MicroRNAs or miRNAs represent an important class of small regulatory RNAs that are intrinsic to post-transcriptional gene control. They are approximately 22 nucleotides in length and regulate the expression of as much as 30% of all mammalian protein-encoding genes.
Although they have important roles in healthy individuals, miRNAs have also been implicated in a wide range of diseases – including different types of cancers, heart conditions and neurological diseases. As a consequence, miRNAs are intensely studied as promising candidates for diagnostic and prognostic biomarkers, as well as predictors of drug response.
The role of miRNAs in malignancies
Experimental approaches have shown that some miRNAs act as tumor suppressors, and other ones as oncogenes; hence they have important roles in cancer development, progression of the disease and its prognosis. Dysregulation of miRNAs is linked to the development of cancer.
The first example of a miRNA as an oncogene is miR-155, which is processed from the non-coding B-cell integration cluster RNA. This was first identified as a common integration site in lymphoma induced by avian leukosis virus (ALV). Later it was found that miR-155 expression is elevated in Hodgkin lymphoma samples and cell lines, as well as in juvenile Burkitt's lymphoma.

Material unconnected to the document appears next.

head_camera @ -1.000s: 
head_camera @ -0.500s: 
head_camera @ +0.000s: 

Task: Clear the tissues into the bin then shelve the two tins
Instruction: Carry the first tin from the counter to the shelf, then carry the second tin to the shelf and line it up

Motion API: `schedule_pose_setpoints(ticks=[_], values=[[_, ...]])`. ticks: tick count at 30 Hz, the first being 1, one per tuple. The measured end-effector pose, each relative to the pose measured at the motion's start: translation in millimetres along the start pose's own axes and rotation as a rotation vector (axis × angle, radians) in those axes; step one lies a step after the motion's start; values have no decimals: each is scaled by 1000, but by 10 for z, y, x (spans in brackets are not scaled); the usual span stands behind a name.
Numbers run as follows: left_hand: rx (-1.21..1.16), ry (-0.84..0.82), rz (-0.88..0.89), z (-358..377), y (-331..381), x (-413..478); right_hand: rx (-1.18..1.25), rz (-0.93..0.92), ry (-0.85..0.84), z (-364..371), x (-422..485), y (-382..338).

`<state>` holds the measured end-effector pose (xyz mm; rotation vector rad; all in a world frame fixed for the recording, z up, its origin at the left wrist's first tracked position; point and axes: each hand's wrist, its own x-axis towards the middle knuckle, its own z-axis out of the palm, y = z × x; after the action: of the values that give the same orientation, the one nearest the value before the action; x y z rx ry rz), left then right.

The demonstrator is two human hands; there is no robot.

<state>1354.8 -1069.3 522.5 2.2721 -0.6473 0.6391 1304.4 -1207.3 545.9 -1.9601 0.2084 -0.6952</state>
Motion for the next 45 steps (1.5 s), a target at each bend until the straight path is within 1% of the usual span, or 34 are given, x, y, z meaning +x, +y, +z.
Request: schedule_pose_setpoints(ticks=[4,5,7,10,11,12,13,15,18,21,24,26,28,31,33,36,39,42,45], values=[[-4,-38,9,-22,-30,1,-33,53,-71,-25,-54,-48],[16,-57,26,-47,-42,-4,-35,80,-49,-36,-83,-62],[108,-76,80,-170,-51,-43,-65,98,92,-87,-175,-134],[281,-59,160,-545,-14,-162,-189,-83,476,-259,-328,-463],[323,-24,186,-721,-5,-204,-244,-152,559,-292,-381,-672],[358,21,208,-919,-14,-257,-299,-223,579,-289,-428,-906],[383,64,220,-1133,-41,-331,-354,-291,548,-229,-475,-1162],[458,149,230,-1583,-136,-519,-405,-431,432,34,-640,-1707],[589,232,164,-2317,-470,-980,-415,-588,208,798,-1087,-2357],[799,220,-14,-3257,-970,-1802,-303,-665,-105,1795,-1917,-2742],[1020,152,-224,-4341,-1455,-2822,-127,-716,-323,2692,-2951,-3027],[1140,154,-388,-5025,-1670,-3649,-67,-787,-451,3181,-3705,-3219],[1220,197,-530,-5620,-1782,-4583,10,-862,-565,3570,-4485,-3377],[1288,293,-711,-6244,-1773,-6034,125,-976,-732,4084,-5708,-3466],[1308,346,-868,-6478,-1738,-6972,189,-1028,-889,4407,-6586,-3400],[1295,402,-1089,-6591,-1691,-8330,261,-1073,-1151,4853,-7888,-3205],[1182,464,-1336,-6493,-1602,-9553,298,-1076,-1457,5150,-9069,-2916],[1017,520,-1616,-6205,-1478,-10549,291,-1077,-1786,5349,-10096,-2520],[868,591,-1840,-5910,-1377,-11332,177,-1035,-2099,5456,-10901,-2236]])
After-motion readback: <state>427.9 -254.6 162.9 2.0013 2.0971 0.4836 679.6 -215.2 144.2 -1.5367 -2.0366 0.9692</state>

The human ortholog of lin-4, miR-125b-1, has been implicated in the development of leukemia (especially at an early step in leukemogenesis). This miRNA is also located in a fragile genomic region which is deleted in patients with breast, cervical, ovary and lung cancers. miR-15a and miR-15-1 are involved in the development of chronic lymphocytic leukemia.
A cluster of six miRNAs, named mir-17-92 cluster, is located within a region on chromosome 13 that is typically amplified in human B-cell lymphomas. It has been shown that this cluster (but not the individual miRNAs) can promote tumor growth by inhibiting apoptosis in malignancies. Members of this cluster are overexpressed in colon, prostate and pancreatic tumors.
miRNA expression signatures can differentiate between human malignancies according to their developmental origin, which has important clinical implications. Therefore these small RNAs with high stability may prove useful for clinical diagnosis, as well as represent an alternative way to evaluate cancer progression and prognosis.
miRNAs and cardiovascular disease
The roles of miRNAs in cardiac hypertrophy and heart failure have been demonstrated in several clinical studies. Specific miRNAs are disregulated in the diseased heart; furthermore, up- and down-regulation of miRNAs are necessary and often sufficient to explain different heart diseases.
A myriad of miRNAs are found to be regulated during cardiac hypertrophy and two, miR-1 and miR-133, play a key role in inhibiting it. Overexpression of miR-195 during cardiac hypertrophy results in pathological cardiac growth and heart failure, while miR-199a is expressed in cardiomyocytes where it maintains cell size and plays a role in the regulation of cardiac hypertrophy.
miRNAs are also important regulators of cardiac fibrosis and are involved in structural heart disease. Some specific miRNAs (such as miR-1) are implicated in the development of arrhythmia, thus it may be a potential antiarrhythmic target. Several miRNAs (miR-21, miR126, miR-221 and miR-222) represent important modulators of vessel remodeling.
miRNA in other conditions
Recent research has shown that miR-33 controls cholesterol homeostasis based on knockdown experiments using antisense technology. The overexpression of this miRNA decreases cellular cholesterol efflux to apolipoprotein A-I (ApoA-I), which is a key step in regulating reverse cholesterol transport.
miR-375 is considered to be a regulatory inhibitor of insulin secretion and may also constitute a novel drug target for the treatment of type 2 diabetes. Several observations underscore the importance of miR-122 in liver disease. miRNAs are also implicated in the proper functioning of human immune system.